◆ What you have to do: Copy out each line of the data that includes the string "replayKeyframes".

◆ Material for this task:
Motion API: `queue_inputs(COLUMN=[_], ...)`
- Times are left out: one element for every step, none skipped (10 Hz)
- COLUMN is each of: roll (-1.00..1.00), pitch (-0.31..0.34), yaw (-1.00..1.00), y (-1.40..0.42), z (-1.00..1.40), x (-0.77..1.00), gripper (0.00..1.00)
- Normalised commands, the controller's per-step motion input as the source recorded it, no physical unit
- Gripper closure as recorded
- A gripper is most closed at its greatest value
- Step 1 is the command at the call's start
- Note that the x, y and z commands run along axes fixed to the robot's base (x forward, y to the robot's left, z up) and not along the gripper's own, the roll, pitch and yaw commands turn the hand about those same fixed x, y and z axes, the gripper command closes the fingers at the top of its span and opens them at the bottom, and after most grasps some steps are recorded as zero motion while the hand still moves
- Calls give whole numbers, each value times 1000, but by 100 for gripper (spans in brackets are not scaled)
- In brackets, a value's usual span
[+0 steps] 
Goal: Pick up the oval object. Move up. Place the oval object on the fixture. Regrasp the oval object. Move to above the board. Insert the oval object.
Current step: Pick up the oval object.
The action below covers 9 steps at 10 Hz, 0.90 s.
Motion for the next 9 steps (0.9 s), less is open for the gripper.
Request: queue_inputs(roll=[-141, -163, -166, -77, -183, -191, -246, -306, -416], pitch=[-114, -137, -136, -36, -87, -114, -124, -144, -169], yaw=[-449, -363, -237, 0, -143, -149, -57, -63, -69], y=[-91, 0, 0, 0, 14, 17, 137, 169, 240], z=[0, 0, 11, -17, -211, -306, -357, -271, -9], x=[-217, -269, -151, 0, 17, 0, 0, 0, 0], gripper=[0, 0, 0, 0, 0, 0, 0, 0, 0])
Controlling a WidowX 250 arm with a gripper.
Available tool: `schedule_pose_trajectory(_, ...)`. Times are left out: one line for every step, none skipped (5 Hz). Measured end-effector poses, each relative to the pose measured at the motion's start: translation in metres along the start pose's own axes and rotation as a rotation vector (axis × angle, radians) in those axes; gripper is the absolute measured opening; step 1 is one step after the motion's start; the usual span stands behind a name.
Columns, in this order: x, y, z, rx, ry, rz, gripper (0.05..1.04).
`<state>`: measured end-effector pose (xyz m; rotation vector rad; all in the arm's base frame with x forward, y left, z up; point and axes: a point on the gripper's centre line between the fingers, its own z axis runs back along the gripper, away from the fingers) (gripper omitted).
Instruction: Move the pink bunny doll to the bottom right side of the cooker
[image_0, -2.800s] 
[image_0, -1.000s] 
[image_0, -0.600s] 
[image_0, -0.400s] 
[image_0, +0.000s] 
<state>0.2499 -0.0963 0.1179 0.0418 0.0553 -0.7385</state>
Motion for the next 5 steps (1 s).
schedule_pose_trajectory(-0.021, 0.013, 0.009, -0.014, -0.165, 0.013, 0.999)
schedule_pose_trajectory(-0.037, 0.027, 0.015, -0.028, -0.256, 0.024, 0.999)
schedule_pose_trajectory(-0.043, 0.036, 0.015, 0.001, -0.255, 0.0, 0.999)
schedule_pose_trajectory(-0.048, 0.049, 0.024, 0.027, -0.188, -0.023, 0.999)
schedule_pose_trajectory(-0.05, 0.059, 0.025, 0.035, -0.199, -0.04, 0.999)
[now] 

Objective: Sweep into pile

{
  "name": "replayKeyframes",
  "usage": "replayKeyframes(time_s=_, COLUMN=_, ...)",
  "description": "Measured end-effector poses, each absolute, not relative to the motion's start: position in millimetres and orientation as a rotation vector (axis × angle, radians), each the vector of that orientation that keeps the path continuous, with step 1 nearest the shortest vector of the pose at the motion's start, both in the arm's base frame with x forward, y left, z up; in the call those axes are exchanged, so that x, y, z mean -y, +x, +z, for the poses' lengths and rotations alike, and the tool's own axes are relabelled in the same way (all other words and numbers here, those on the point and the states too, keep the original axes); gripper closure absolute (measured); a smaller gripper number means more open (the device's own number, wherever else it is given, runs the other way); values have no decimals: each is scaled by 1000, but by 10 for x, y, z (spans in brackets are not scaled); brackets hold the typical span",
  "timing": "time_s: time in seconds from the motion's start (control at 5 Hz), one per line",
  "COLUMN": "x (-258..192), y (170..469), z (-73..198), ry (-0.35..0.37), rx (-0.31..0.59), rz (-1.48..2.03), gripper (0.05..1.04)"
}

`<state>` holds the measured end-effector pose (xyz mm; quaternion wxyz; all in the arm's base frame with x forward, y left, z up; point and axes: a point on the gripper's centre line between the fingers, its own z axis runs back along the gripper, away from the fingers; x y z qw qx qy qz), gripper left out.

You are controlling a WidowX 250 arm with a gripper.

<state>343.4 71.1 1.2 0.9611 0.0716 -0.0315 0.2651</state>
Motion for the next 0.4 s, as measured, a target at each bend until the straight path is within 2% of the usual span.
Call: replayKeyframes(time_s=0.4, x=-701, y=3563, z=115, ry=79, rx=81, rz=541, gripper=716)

◆ Reply:
  "name": "replayKeyframes",
  "usage": "replayKeyframes(time_s=_, COLUMN=_, ...)",
Call: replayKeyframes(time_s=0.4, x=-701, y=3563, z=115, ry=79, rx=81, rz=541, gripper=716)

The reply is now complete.